What to work on ::
Take the line with "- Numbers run" and all lines after it, through the end of the records below, and repeat them exactly.

Record excerpts ::

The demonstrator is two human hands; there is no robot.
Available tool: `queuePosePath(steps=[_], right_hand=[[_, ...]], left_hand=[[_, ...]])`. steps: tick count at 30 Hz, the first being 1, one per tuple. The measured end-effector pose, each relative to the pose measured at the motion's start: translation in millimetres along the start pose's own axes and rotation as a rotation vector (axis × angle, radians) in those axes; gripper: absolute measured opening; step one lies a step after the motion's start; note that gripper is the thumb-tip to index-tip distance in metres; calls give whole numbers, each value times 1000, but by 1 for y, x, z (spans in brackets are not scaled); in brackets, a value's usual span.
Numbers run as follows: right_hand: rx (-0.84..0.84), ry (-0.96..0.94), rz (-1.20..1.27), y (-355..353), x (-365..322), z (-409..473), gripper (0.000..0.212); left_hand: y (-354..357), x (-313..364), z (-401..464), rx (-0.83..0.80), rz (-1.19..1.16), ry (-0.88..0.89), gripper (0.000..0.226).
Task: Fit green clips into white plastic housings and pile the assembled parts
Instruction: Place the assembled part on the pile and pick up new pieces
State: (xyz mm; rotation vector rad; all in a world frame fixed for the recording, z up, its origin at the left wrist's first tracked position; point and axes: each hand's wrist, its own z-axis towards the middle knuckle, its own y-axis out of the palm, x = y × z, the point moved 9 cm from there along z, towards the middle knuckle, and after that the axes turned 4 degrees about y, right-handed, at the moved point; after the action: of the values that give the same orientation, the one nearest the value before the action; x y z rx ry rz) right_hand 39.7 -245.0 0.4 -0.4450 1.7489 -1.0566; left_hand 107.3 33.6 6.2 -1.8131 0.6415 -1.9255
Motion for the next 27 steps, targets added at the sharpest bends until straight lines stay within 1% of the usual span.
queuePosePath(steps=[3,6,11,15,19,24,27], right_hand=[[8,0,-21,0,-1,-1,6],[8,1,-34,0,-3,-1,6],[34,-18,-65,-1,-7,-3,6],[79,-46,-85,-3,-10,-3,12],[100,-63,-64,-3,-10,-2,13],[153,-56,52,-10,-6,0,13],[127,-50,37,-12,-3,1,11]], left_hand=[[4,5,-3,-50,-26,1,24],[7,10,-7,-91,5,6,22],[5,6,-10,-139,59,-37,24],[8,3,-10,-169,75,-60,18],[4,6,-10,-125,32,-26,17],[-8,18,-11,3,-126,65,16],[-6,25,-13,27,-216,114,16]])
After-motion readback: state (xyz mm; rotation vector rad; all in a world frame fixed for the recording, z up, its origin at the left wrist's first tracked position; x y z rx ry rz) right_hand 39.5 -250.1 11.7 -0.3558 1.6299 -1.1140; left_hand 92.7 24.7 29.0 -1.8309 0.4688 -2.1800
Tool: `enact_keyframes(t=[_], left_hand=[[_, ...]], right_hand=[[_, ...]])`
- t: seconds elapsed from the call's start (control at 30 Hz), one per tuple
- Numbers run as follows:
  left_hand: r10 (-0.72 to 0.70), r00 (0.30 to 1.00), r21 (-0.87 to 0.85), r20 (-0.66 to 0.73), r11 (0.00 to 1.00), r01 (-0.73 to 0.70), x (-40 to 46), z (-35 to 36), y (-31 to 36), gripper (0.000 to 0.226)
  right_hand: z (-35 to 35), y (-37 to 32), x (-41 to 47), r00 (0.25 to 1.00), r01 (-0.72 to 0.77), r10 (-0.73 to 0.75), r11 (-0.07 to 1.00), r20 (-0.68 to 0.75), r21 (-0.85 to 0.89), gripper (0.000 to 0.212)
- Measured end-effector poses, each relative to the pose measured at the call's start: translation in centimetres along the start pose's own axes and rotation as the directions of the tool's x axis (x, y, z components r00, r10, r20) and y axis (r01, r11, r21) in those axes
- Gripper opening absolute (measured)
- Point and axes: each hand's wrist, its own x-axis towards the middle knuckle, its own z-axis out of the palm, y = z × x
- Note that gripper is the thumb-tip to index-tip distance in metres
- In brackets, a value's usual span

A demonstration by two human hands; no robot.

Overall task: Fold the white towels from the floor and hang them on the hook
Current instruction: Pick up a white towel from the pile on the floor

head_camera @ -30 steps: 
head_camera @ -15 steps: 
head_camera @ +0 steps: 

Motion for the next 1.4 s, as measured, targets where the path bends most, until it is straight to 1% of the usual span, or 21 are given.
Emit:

Answer for this exercise ::
- Numbers run as follows:
  left_hand: r10 (-0.72 to 0.70), r00 (0.30 to 1.00), r21 (-0.87 to 0.85), r20 (-0.66 to 0.73), r11 (0.00 to 1.00), r01 (-0.73 to 0.70), x (-40 to 46), z (-35 to 36), y (-31 to 36), gripper (0.000 to 0.226)
  right_hand: z (-35 to 35), y (-37 to 32), x (-41 to 47), r00 (0.25 to 1.00), r01 (-0.72 to 0.77), r10 (-0.73 to 0.75), r11 (-0.07 to 1.00), r20 (-0.68 to 0.75), r21 (-0.85 to 0.89), gripper (0.000 to 0.212)
- Measured end-effector poses, each relative to the pose measured at the call's start: translation in centimetres along the start pose's own axes and rotation as the directions of the tool's x axis (x, y, z components r00, r10, r20) and y axis (r01, r11, r21) in those axes
- Gripper opening absolute (measured)
- Point and axes: each hand's wrist, its own x-axis towards the middle knuckle, its own z-axis out of the palm, y = z × x
- Note that gripper is the thumb-tip to index-tip distance in metres
- In brackets, a value's usual span

A demonstration by two human hands; no robot.

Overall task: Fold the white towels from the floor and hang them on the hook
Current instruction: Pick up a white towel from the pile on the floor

head_camera @ -30 steps: 
head_camera @ -15 steps: 
head_camera @ +0 steps: 

Motion for the next 1.4 s, as measured, targets where the path bends most, until it is straight to 1% of the usual span, or 21 are given.
Emit:

No part of the exercise is left unanswered.